A go-to CD or stream (actually, preferably CD for this one) to test absolute power and depth in percussion instruments is Yim Hok-Man’s “Poem of Chinese Drum” from the Master of Chinese Percussion album. It’s not music you can sit down and listen to all the way through, the monotony will conquer you a couple of tracks in. However, as a test disc, it’s a must-have. On that track, the Wilson Audio Alexia V and Gryphon Audio Antileon EVO pairing (not to discount the Supratek Cortese preamplifier in all this) when fed via d1-triunity had my rather solidly built room vibrating. Wow! The different drum sizes and percussive strike variations went from subtle to explosive. And when the biggest drum comes in halfway through the track, man you best be on an empty stomach… Incredible sound wave force, d1-triunity.


How the d1-triunity manages to transmit so much detail and nuance without ever, ever sounding etched or bright is a true master stroke by Brient. On the soundtrack from the superb Aussie film The Proposition, the title track’s profound levels of information are extraordinary, especially on Warren Ellis’ violin, its string and rosin vibration seemingly riding above the tension of the underlying keyboard drone and slow-pounding drum. Ditto for the brush strokes on the drums and the pulled violin strings on the next track “Road to Banyon” where all the nuances and low-level details are super-resolved.

I’m a sucker for great tonality. The more precise the tone, the more real it sounds, especially noticeable, of course, with acoustic instruments in live or well-produced recordings. In my reviews, I often quote the Nicolas Parent Trio’s Tori album. It’s beautiful music and an extraordinarily well-captured recording. Parent’s guitar, along with Kentaro Suzuki on acoustic bass and Guillaume Arbonville on percussion sounded pure, immediate and to a level of tonal precision which is unprecedented in my experience with digital playback. There was gut and nail in the guitar and the stand-up bass while the hollow ringing and bouncing-ball tautness of the various percussion skins was amazingly real and… physical.

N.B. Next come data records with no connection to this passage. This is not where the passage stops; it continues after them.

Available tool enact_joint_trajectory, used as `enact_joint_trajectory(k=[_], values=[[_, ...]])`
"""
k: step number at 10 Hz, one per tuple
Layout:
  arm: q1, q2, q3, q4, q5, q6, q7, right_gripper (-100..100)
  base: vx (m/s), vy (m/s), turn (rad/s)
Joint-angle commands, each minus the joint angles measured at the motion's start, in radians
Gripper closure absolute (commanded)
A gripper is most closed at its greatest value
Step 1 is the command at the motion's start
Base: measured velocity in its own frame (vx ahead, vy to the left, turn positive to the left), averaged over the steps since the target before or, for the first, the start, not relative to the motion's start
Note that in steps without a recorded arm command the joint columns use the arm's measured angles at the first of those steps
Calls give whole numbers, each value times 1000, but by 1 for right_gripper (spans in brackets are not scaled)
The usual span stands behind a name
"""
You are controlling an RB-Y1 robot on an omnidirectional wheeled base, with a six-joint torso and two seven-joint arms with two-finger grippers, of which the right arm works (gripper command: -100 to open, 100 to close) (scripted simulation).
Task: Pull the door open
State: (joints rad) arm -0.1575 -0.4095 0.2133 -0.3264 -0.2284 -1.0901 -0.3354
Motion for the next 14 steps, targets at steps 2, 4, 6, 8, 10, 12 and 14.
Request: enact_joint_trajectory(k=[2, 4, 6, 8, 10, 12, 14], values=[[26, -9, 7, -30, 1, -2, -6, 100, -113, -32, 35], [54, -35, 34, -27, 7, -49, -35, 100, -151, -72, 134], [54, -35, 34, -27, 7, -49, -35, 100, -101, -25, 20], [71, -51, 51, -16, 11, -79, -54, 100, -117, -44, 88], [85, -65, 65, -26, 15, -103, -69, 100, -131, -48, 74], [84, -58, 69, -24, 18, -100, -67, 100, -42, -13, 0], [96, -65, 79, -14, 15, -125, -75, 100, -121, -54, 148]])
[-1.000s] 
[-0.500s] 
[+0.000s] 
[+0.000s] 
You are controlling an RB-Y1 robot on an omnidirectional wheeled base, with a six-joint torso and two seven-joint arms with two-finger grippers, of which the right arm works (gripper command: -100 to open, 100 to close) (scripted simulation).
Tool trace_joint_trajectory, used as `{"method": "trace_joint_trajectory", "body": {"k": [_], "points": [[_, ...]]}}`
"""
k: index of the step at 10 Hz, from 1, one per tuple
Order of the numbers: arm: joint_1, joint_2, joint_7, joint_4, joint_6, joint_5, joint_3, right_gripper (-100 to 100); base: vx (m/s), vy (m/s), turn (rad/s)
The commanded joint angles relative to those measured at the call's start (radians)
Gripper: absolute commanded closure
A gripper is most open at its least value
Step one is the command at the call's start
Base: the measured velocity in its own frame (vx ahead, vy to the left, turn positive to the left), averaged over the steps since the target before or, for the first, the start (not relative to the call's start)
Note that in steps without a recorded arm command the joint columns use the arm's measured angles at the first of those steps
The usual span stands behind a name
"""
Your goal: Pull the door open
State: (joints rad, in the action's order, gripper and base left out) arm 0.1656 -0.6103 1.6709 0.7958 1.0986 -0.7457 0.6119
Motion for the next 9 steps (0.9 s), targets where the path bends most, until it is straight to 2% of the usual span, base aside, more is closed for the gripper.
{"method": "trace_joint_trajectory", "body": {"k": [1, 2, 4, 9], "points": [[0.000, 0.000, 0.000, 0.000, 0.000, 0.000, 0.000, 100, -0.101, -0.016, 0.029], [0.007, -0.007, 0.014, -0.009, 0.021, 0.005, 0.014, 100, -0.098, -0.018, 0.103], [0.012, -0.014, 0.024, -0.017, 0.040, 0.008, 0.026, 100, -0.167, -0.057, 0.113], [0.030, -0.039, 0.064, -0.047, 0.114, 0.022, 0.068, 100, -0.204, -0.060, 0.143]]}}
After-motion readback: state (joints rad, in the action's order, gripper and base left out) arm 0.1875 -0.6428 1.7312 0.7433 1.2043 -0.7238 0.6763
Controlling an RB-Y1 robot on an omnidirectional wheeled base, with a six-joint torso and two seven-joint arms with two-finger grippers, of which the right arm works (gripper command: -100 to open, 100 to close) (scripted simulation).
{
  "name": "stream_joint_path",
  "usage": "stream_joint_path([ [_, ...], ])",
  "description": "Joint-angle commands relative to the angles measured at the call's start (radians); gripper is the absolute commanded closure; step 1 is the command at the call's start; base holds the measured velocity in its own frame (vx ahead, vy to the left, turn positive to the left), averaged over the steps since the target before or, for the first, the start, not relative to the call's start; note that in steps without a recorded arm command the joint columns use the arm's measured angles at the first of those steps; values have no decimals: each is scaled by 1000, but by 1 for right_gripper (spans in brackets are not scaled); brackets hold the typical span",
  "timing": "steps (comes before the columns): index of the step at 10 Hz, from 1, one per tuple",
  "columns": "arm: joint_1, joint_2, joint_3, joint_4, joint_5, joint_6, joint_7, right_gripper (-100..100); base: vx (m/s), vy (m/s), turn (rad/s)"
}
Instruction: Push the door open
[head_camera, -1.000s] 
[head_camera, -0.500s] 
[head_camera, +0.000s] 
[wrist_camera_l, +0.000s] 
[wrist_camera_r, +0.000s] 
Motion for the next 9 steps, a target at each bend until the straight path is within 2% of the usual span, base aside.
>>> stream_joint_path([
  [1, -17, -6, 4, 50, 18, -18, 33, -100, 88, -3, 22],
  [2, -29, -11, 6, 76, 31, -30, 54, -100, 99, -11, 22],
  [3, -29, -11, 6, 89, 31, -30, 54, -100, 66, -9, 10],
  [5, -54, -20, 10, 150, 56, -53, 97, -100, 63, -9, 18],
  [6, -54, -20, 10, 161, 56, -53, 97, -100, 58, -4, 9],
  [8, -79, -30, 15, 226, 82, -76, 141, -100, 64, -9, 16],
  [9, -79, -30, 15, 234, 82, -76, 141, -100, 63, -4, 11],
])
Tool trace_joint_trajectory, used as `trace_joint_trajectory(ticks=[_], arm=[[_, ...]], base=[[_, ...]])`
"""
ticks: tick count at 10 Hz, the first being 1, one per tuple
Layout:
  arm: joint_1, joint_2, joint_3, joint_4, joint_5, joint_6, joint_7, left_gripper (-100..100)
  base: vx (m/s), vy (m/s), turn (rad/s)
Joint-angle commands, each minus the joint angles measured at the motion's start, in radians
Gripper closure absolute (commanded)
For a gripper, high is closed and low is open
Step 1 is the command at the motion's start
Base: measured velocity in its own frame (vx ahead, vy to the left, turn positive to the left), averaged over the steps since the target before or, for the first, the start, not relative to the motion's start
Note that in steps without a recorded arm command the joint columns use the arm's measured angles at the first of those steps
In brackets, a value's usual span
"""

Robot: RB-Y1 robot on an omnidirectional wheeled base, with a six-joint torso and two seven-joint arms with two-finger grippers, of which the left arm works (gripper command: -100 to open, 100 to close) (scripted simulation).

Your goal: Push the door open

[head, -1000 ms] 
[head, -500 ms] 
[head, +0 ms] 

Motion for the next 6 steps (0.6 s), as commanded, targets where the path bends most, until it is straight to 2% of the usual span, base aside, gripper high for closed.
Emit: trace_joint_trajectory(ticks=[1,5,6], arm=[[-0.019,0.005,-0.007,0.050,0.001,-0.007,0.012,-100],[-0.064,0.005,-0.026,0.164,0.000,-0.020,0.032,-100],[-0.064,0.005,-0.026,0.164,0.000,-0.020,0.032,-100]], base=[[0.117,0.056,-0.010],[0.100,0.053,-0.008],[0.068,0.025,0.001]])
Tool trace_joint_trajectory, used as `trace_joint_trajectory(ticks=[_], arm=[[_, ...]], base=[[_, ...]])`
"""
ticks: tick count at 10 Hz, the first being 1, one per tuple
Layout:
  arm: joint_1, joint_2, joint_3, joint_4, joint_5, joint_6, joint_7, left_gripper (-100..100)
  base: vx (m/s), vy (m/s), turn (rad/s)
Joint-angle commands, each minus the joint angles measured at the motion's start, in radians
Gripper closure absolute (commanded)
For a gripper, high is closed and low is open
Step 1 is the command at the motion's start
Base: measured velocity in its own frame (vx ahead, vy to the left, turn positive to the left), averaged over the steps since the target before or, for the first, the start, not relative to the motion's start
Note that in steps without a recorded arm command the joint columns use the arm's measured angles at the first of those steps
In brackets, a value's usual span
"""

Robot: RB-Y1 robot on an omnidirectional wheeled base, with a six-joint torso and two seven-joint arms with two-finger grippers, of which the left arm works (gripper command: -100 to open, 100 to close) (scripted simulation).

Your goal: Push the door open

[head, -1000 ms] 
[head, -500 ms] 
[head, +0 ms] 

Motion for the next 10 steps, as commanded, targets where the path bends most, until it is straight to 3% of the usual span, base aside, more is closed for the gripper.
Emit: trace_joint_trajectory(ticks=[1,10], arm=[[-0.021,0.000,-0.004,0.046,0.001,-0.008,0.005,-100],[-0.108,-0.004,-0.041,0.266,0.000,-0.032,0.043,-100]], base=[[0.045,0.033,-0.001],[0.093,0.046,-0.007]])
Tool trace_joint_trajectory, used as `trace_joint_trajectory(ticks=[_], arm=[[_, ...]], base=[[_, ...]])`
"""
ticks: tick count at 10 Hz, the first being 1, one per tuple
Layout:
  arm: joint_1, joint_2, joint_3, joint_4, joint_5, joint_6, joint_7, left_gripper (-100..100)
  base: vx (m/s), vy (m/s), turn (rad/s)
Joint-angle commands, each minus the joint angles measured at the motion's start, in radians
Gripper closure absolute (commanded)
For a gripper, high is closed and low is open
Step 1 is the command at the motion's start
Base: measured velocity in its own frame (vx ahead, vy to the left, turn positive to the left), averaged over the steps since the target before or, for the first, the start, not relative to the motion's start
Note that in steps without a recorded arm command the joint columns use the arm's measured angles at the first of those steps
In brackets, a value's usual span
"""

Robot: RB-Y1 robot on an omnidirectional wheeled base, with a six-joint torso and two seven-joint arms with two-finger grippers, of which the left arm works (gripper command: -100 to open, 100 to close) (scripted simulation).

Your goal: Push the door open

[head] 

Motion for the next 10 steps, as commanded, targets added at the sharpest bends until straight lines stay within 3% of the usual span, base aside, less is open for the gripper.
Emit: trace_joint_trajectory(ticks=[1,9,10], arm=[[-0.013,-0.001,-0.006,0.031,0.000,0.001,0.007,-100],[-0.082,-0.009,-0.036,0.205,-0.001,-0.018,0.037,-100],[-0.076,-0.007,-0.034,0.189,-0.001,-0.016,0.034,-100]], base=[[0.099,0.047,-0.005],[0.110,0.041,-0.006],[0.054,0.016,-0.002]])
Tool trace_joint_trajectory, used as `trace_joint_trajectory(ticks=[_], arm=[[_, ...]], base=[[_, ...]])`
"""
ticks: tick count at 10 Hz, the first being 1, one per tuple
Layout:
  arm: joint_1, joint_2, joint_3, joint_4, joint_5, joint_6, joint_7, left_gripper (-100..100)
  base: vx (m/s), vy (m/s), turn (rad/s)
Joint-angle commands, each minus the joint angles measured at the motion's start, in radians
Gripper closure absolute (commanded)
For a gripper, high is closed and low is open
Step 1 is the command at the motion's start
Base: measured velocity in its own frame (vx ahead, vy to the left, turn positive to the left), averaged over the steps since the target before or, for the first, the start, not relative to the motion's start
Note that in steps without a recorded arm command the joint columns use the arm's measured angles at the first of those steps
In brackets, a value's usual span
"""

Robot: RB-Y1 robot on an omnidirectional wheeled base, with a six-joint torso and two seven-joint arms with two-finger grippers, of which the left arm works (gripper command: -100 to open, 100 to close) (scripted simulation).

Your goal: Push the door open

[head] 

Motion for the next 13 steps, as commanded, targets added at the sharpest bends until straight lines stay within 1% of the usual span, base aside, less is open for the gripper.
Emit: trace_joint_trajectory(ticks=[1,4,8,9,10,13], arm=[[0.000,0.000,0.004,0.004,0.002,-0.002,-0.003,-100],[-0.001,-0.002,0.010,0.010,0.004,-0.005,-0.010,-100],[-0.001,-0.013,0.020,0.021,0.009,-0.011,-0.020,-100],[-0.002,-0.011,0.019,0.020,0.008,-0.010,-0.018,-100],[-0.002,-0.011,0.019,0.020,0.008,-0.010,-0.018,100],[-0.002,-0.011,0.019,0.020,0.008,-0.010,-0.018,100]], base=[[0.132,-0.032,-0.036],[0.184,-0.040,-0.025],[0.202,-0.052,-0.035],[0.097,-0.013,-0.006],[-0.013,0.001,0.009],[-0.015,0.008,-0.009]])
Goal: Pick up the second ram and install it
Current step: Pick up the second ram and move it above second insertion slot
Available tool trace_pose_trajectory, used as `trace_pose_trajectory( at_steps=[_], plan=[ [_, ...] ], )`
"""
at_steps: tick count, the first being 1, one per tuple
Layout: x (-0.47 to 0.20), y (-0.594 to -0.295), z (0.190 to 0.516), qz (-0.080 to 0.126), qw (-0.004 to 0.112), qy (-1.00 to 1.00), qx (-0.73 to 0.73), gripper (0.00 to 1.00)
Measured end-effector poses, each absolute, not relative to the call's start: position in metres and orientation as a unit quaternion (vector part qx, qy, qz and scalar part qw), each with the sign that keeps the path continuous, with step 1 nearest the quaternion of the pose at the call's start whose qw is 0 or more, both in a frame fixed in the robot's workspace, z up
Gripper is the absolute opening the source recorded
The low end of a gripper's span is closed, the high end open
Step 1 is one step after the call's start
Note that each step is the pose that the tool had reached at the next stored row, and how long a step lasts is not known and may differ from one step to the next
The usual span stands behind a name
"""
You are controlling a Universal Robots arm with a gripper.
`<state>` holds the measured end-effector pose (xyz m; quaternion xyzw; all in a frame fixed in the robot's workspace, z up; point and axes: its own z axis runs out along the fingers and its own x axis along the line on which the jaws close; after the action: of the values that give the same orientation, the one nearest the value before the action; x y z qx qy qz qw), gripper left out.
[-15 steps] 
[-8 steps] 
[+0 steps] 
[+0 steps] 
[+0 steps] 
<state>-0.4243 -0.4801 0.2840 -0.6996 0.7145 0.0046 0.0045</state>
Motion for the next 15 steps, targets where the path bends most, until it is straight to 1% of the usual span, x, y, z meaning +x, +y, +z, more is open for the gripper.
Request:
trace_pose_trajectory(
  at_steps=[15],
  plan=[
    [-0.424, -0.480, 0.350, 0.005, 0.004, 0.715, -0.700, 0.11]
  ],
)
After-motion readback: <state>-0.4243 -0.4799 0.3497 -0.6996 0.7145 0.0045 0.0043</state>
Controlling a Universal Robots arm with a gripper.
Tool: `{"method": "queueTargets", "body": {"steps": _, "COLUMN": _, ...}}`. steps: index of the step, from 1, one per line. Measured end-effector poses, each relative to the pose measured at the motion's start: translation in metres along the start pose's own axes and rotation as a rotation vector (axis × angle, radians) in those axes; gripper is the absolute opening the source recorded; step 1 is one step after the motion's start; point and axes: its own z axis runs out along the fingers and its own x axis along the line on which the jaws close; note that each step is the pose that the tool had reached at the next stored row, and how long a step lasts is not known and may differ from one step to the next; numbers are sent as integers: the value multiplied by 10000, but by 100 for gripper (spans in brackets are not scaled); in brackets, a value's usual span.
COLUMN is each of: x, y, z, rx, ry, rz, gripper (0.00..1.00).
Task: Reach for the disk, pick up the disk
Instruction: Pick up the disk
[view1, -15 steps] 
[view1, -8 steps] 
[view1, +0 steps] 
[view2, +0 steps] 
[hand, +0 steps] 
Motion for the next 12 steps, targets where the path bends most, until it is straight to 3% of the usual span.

As much as the d1-triunity plays with subtlety, nuance and timbrel accuracy, it can also let fly when needed. I’ve already mentioned the Chinese drum album, but with more complex fare of similar dynamic prowess like “Ritual” from Schnittke’s Faust Cantata, the sudden crescendo is hair-floppingly powerful, yet all the instrumentation is defined and clear while maintaining the piece’s integrity.

When the choir comes in on track 4, it’s an all-enveloping experience, with the soundstage spread wide, deep and tall, belying the room size. Recording permitting, images are always sharply focused and full-bodied, another of the d1-triunity’s strengths.


Totaldac’s preferred ladder-based digital conversion methodology has many devotees who align with its merits. That’s both in terms of competing manufacturers, also embracing the technology, and a growing cohort of audio enthusiasts at large. The consensus seems to synchronise a view which ties-in a fluidity and an overall musical rightness which is, arguably, only matched by the very best Delta-Sigma D-to-A chip converters. There are no down sides here, aside from perhaps a constraint, in the case of d1-triunity, to a maximum of 24-bit/192 kHz resolution (in standard guise without the DSD module). Yet, in my view, that’s hardly been a limitation performance wise.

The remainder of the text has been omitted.